The Technology Committee of the American Society of Cinematographers (ASC) has announced the publication of its ‘Cinema Display Evaluation Plan and Test Protocol’, which defines a method for the visual evaluation of parameters that characterise next generation cinema projection and active screens. As part of the industry’s move to high dynamic range (HDR) and wide colour gamut, the document represents the first step towards the goal of identifying where value is created from the filmmaker’s point-of-view. It is available for download now here on the ASC website.
The ‘Cinema Display Evaluation Plan and Test Protocol’ explores the capabilities in projectors and displays that go beyond those commonly found in cinema today. The focus is on deeper blacks, practical primaries for wider colour gamut, effective contrast ratios, and optimal peak white levels for HDR cinema. Phase one of this work focuses on understanding how different parameter values impact the perception of image quality, establishing a baseline for further testing.

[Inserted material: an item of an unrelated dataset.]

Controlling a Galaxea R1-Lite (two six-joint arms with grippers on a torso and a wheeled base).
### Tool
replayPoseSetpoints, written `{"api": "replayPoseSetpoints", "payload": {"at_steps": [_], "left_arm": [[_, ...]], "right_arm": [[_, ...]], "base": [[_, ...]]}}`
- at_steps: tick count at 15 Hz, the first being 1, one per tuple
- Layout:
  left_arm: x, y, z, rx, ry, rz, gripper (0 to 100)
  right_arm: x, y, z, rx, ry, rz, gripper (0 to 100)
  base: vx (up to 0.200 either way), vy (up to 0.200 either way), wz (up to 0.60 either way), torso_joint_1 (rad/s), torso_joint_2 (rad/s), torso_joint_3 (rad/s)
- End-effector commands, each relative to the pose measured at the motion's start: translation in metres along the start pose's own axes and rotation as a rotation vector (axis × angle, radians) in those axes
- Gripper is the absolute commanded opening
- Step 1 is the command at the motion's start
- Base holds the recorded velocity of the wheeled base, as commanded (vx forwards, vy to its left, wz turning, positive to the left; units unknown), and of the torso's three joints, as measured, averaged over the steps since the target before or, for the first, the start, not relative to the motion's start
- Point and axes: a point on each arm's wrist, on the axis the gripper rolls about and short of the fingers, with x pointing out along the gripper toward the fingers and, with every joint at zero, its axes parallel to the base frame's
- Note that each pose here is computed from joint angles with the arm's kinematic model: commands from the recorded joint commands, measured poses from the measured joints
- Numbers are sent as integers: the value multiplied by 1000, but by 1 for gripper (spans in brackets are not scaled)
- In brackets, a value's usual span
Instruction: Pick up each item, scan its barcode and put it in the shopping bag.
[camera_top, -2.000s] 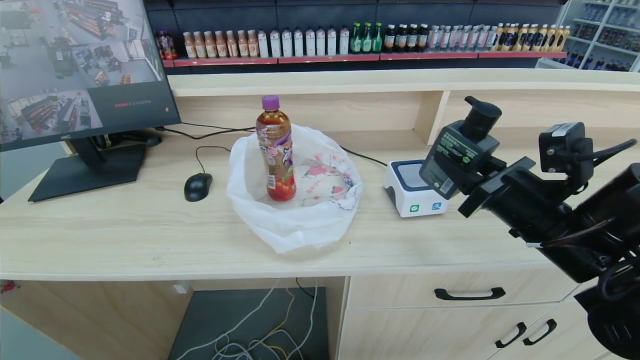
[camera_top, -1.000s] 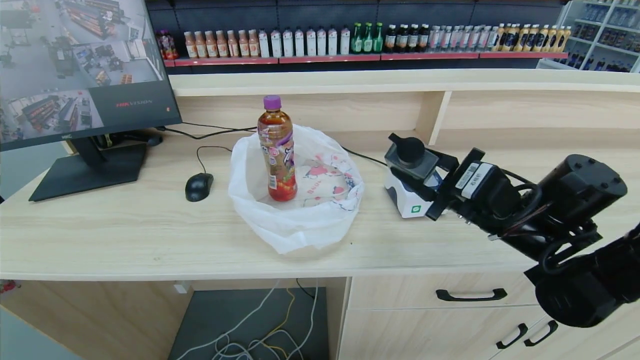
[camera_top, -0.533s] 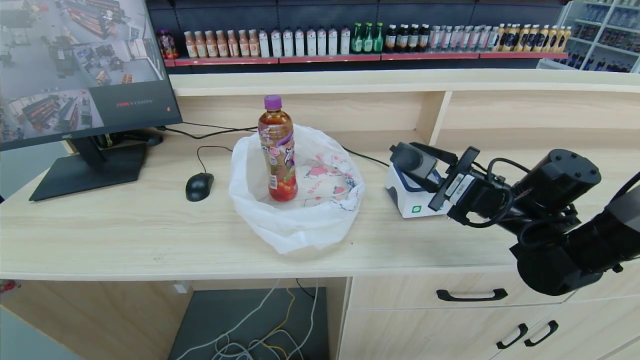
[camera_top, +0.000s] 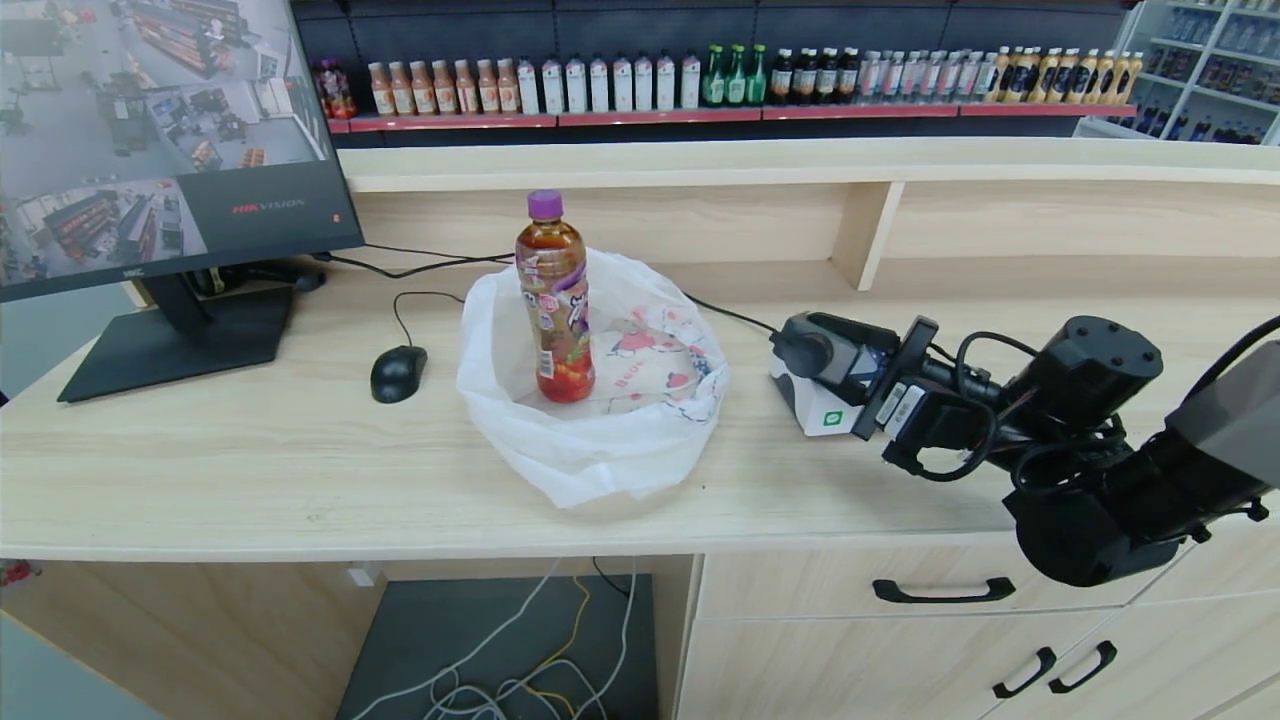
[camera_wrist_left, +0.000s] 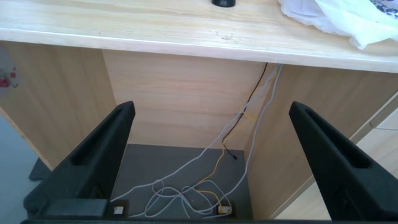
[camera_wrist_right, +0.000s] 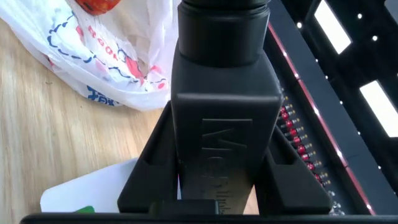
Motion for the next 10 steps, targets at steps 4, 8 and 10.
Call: {"api": "replayPoseSetpoints", "payload": {"at_steps": [4, 8, 10], "left_arm": [[0, 0, 0, 0, 0, 1, 100], [0, 0, 0, 0, 0, 1, 100], [0, 0, 0, 0, 0, 1, 100]], "right_arm": [[-1, 7, -7, -6, 9, 14, 0], [-2, 1, -6, -19, -3, 7, 0], [-1, -1, -5, -25, -6, 2, 0]], "base": [[0, 0, 0, 0, 0, 0], [0, 0, 0, 0, 0, 0], [0, 0, 0, 0, 0, 0]]}}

The ‘Test Protocol’ is the work of the Next Generation Cinema Display (NGCD) sub-committee of the ASC Technology Committee. The ASC Technology Committee is chaired by Curtis Clark, ASC. The NGCD sub-committee is co-chaired by Michael Karagosian, Eric Rodli and Steve Schklair.

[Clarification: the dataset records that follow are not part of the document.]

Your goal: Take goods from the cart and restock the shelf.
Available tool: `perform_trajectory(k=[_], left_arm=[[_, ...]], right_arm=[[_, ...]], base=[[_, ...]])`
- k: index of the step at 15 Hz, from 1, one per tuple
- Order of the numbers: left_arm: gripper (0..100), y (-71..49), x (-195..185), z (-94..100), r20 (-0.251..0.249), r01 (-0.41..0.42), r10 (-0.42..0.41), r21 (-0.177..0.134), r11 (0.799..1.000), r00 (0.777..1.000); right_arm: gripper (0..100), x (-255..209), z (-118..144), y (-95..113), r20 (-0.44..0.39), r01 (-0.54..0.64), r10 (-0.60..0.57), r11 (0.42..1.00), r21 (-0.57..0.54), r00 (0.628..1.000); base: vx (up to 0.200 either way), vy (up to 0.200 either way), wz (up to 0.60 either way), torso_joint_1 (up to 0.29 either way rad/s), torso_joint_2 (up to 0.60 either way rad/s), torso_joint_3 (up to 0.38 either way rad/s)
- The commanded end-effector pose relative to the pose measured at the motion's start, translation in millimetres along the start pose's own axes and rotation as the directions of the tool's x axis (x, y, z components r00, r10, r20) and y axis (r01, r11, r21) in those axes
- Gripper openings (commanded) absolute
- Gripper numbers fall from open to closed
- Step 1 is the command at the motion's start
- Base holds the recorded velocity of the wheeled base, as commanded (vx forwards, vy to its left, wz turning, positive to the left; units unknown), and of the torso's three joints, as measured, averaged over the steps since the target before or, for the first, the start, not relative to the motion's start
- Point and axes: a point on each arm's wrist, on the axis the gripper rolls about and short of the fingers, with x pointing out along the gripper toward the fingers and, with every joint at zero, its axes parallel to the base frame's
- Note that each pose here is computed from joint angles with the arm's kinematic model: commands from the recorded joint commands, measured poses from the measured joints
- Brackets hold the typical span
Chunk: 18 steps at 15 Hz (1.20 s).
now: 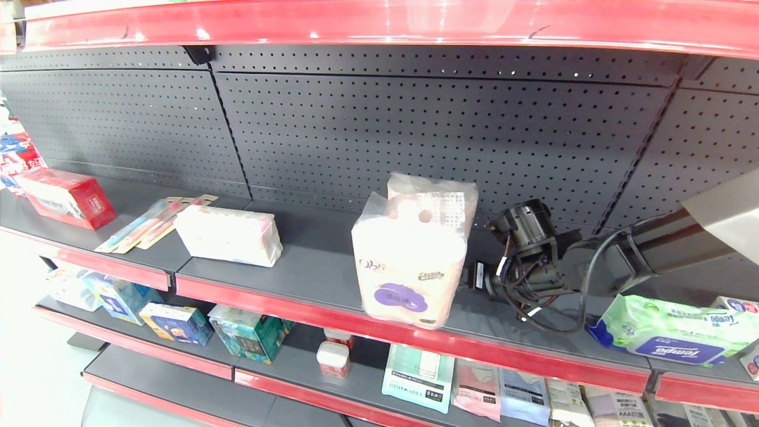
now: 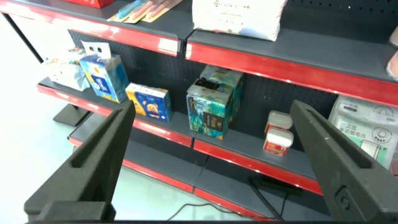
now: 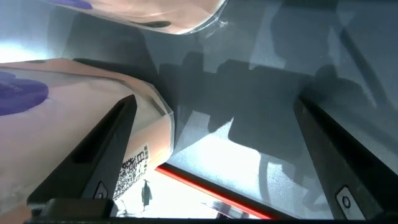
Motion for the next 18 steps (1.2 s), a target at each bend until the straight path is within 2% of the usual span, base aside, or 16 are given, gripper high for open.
perform_trajectory(k=[1, 7, 11, 15, 18], left_arm=[[100, 0.0, 0, 0.0, -0.002, -0.001, 0.001, 0.000, 1.000, 1.000], [100, 0.0, 0, 0.0, -0.002, -0.001, 0.001, 0.000, 1.000, 1.000], [100, 0.0, 0, 0.0, -0.002, -0.001, 0.001, 0.000, 1.000, 1.000], [100, 0.0, 0, 0.0, -0.002, -0.001, 0.001, 0.000, 1.000, 1.000], [100, 0.0, 0, 0.0, -0.002, -0.001, 0.001, 0.000, 1.000, 1.000]], right_arm=[[100, 0, 7, -2, 0.021, -0.005, 0.004, 1.000, 0.008, 1.000], [100, -10, 23, -12, 0.072, 0.003, -0.001, 1.000, -0.028, 0.997], [100, -18, 25, -14, 0.088, 0.004, -0.001, 0.999, -0.036, 0.996], [100, -67, 37, -30, 0.191, 0.024, -0.005, 0.995, -0.097, 0.982], [100, -116, 26, -49, 0.247, 0.030, 0.006, 0.989, -0.142, 0.969]], base=[[0.000, 0.000, 0.00, 0.000, 0.00, 0.000], [0.000, 0.000, 0.00, 0.000, 0.00, 0.000], [0.000, 0.000, 0.00, 0.000, 0.00, 0.000], [0.000, 0.000, 0.00, 0.000, 0.00, 0.000], [0.000, 0.000, 0.00, 0.000, 0.00, 0.000]])
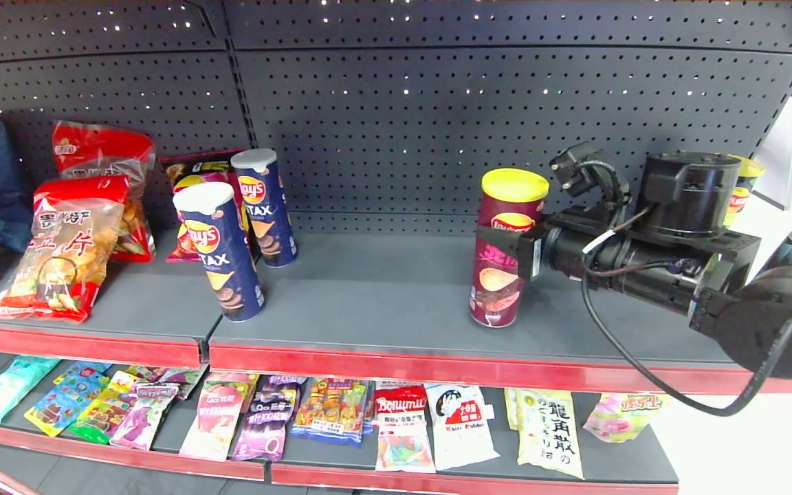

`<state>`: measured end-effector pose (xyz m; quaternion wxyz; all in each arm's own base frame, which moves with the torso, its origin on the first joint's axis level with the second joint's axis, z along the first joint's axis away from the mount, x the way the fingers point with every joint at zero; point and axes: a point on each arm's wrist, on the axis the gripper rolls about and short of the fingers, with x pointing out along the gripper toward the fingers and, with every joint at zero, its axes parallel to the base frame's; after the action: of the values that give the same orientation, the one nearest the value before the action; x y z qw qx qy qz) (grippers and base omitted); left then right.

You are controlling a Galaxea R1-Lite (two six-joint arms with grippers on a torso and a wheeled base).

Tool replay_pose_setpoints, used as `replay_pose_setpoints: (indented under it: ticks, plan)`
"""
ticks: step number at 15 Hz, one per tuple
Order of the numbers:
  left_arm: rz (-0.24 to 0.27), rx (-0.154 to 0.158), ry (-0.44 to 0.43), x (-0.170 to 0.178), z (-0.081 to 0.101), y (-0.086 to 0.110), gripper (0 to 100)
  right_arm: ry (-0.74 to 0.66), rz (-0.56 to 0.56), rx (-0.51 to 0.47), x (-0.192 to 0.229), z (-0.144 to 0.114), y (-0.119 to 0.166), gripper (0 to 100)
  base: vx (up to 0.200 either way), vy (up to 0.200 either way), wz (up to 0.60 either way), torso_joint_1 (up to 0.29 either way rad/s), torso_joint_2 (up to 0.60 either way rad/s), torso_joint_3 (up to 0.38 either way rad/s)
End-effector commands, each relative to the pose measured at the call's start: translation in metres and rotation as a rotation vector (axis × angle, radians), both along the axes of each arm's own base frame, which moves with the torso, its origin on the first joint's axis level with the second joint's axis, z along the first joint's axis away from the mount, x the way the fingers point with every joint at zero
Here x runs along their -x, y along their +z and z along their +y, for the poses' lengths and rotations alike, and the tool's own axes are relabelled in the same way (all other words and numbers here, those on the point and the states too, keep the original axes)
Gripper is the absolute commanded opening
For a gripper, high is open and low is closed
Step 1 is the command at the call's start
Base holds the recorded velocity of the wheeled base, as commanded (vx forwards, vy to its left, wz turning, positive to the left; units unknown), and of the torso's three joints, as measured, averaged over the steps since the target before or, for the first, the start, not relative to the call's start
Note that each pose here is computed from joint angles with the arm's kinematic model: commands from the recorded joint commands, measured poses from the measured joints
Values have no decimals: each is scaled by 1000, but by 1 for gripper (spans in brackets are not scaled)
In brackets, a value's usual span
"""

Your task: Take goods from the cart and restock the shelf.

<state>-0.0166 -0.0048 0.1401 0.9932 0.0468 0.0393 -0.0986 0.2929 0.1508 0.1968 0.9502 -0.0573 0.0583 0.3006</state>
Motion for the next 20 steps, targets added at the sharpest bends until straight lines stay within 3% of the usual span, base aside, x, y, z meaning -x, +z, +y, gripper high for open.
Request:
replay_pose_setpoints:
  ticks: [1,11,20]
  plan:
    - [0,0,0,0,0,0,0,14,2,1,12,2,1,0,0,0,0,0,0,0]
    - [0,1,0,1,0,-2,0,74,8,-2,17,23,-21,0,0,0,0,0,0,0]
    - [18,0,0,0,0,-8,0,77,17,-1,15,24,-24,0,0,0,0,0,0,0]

In reference to the release of the new paper, ASC president Kees van Oostrum notes, “The ASC was actively involved in the initial roll-out of digital cinema, and we are excited about how new technology can improve the movie-going experience.’
Clark adds, “Since its beginning, the ASC Technology Committee has supported the efforts of the industry to take the cinema experience to the next level through evaluating advancing technology and its possibilities, while preserving image quality and the creative intent of the filmmakers. Addressing advanced displays and projection is the next step toward leading the creative and technical community in promoting enhanced digital cinema presentations. We look forward to collaborating with the industry to achieve this important objective.’
Formed in 2002, the ASC Technology Committee examines emerging imaging technologies in an effort to understand and advise ASC membership and the motion picture industry in the convergence of new digital imaging technologies with traditional motion picture techniques. The committee consists of several sub-committees focusing on advanced imaging, cameras, digital displays, digital intermediate, metadata, workflow, virtual production, and preservation and restoration.